Already, Russian scientist Yuri Izrael has begun to experiment and the Chinese routinely seed clouds to produce rain or snow. The Indians and Germans have conducted scientific testing of dumping iron in the ocean to attempt to promote algae growth and thus carbon sequestration.

"We aren't going back to the climate we had before," says Jane Long, associate director for energy and environment at Lawrence Livermore National Laboratory. "We are going to be managing the environment, not just the climate but also hydrology, soils. We have to learn how to do that."

Of course, there are geoengineering options that are not as dangerous, such as mechanical devices to suck CO2 out of the air. Physicist Klaus Lackner of Columbia University and others are working on such devices and believe they could be accomplished for $300 per metric ton of CO2 removed. And others advocate restoring organic carbon to the soil in the form of so-called biochar (charcoal), which could sequester as much as 900 megatonnes of carbon over the next several decades.
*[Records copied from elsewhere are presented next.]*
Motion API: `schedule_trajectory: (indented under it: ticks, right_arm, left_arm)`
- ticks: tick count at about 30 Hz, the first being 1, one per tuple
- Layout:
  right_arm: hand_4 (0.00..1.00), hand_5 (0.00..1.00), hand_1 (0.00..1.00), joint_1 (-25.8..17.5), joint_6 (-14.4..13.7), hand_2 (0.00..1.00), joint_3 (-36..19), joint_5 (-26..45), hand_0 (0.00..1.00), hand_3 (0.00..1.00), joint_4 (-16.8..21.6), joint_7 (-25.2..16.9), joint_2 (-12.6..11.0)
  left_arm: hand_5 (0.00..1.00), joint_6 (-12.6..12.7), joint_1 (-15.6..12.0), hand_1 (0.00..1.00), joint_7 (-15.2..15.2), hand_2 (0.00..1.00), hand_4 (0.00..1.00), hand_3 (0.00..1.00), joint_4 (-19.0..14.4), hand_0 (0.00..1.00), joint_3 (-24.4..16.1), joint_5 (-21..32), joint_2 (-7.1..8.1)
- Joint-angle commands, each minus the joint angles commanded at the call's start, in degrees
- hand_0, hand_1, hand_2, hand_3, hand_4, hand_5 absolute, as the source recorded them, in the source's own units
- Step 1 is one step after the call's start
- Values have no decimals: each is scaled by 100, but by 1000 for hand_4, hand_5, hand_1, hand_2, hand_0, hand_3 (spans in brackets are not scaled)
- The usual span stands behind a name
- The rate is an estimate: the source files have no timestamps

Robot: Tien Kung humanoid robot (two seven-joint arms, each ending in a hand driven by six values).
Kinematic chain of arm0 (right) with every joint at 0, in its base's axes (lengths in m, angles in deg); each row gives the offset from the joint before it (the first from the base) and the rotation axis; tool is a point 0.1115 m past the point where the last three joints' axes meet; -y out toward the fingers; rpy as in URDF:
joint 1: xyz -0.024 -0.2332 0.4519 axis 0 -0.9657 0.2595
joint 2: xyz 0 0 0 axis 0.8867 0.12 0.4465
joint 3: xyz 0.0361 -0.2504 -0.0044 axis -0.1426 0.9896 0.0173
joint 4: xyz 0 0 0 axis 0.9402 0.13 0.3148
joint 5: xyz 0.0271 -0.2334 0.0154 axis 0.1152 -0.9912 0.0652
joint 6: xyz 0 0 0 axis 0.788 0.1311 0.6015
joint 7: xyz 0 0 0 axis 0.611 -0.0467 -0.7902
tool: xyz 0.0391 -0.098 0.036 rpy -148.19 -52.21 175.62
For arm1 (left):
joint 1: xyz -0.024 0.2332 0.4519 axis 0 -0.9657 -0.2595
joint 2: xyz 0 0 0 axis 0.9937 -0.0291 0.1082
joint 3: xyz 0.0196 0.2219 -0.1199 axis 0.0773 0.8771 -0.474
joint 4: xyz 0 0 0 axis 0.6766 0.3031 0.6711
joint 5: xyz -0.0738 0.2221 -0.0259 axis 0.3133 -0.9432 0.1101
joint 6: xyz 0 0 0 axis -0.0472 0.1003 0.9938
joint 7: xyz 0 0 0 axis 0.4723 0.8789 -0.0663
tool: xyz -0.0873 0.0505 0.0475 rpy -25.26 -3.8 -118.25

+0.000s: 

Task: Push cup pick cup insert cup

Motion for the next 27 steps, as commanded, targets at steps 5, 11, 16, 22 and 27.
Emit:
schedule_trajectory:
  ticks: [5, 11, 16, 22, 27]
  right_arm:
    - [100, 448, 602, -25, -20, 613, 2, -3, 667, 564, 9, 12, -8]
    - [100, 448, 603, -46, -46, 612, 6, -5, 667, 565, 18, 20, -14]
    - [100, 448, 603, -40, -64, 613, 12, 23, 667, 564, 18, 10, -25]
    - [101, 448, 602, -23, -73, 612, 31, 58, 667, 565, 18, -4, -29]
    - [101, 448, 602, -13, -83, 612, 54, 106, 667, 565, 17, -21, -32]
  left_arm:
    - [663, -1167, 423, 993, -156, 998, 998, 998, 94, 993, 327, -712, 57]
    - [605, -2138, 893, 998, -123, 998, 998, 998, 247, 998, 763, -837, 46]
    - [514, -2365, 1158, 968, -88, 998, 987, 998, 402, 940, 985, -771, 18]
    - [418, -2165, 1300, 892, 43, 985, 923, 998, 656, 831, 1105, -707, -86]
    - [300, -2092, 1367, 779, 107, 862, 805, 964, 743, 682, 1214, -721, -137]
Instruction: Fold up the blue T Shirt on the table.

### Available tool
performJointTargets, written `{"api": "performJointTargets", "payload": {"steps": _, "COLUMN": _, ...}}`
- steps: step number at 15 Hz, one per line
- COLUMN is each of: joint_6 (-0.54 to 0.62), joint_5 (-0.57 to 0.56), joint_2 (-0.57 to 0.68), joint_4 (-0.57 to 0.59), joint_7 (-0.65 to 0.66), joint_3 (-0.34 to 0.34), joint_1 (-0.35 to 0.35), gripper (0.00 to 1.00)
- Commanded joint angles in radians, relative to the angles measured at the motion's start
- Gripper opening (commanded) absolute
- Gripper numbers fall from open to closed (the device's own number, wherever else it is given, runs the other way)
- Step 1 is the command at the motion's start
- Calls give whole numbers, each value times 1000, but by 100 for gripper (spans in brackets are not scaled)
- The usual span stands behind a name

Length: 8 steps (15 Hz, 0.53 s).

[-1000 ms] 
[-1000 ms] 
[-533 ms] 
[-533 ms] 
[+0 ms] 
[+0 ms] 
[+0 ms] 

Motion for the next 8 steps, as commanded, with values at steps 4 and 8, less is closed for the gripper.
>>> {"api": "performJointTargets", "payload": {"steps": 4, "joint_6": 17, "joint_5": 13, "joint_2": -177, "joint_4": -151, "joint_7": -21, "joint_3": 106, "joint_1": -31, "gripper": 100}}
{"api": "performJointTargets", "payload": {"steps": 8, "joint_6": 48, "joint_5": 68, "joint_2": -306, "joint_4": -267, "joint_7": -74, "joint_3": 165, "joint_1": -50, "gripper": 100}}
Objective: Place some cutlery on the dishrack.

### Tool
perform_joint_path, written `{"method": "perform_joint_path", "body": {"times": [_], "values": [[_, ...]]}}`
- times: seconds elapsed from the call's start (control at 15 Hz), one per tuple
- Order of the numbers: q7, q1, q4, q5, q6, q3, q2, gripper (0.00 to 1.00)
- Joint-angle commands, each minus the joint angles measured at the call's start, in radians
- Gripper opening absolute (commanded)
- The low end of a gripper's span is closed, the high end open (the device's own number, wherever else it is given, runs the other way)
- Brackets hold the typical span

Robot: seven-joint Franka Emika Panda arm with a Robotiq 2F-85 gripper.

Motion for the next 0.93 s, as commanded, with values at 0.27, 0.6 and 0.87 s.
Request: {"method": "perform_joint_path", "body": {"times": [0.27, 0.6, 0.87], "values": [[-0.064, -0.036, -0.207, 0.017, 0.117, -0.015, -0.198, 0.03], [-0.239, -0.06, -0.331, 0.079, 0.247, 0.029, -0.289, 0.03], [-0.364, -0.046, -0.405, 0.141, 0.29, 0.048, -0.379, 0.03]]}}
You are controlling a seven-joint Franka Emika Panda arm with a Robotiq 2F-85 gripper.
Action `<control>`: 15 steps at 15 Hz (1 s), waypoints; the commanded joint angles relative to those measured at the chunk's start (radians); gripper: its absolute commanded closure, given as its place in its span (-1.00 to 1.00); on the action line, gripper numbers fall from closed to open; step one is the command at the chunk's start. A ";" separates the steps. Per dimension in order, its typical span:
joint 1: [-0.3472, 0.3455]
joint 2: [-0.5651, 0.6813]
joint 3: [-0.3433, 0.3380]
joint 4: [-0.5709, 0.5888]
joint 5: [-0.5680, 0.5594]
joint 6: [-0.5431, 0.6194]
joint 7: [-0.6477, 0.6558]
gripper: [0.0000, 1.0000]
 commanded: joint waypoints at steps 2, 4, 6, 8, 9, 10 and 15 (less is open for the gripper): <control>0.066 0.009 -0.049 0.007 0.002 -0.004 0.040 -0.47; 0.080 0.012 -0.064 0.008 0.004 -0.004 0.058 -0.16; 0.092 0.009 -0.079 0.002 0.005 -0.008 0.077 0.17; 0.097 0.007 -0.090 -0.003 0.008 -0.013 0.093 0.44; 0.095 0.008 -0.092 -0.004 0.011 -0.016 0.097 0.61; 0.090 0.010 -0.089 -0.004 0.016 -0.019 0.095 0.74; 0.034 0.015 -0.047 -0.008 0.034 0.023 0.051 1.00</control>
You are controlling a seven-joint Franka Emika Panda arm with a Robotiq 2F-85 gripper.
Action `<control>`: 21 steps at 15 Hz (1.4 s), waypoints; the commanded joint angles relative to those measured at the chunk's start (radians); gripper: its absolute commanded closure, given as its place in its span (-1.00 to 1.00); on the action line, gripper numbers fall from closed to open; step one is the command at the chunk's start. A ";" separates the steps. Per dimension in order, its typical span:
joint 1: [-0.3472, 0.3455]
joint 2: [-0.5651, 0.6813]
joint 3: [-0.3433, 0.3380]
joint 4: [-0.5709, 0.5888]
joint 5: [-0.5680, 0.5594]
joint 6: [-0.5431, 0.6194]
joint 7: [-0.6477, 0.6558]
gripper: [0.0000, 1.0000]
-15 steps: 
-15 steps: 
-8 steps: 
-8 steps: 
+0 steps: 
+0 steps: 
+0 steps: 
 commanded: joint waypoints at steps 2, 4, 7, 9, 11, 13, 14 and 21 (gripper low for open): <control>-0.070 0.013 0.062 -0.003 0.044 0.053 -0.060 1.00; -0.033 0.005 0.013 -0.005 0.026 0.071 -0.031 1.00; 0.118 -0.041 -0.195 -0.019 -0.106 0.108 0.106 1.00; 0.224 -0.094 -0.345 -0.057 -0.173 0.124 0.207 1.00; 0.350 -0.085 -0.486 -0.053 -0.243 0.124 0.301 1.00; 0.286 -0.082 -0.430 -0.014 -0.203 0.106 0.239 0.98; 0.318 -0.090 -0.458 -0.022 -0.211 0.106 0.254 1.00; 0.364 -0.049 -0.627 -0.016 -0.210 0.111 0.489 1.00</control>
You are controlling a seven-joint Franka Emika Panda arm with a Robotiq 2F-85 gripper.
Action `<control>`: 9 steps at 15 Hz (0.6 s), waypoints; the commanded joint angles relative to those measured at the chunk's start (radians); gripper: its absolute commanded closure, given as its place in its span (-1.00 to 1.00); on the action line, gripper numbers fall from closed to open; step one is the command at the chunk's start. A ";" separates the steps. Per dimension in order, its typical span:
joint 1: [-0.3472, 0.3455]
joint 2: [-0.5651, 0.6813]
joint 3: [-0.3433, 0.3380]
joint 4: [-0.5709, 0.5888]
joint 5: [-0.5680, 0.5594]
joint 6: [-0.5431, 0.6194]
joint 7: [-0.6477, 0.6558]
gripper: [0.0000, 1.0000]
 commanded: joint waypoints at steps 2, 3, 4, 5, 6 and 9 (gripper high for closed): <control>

But still questions of governance remain. For example, who will determine the appropriate level for CO2 concentrations in the atmosphere? Freezing Russians or sweltering island states? Who will control the global thermostat?

"Reducing emissions should remain the top priority for the foreseeable future," Shepherd says, "but serious research is needed rather than enthusiasts working in their spare time." Perhaps control of the world's climate shouldn't be trusted to basement tinkerers or scientists.